Mr Lawsky's office secured US$340 million in August 2012 in a deal reached the day before the bank was due to defend itself to the regulator. The rest went to authorities including the Federal Reserve, the Manhattan District Attorney and the US Department of Justice in a deal concluded in December of that year.
Earlier this year, the monitor, Ellen Zimiles of Navigant Consulting, identified lapses in the bank's compliance related to a software program that was not flagging transactions from risky parts of the world for further review.
Ms Zimiles's contract is expected to be renewed for two years as part of the new settlement, the person said. Standard Chartered said in an Aug 6 statement that it anticipated the monitor's term to be extended as part of any deal.
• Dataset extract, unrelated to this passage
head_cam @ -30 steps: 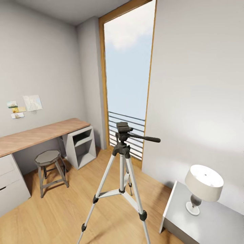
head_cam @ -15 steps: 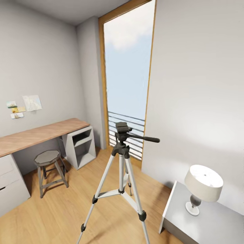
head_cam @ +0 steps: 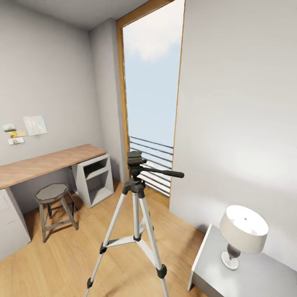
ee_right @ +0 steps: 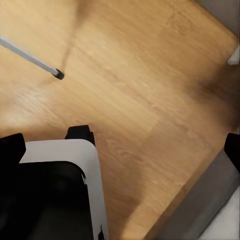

Caitlin Ferrell, a spokeswoman for Mr Lawsky's office, and Standard Chartered's Julie Gibson declined to comment.
Details about the settlement amount and the timing were reported by the Financial Times.
In the past few months, American regulators and prosecutors have forced some of the world's largest banks to pay massive fines for everything from breaching US sanctions to alleged mortgage abuse and illegal tax schemes.
Now, the question is what the US is going to do with all the cash. In some places - particularly New York state - that is leading to ugly wrangling over how to spend it.
A feud developed between New York attorney general Eric Schneiderman and the state's Governor, Andrew Cuomo, over last year's US$13 billion mortgage-related settlement against JPMorgan.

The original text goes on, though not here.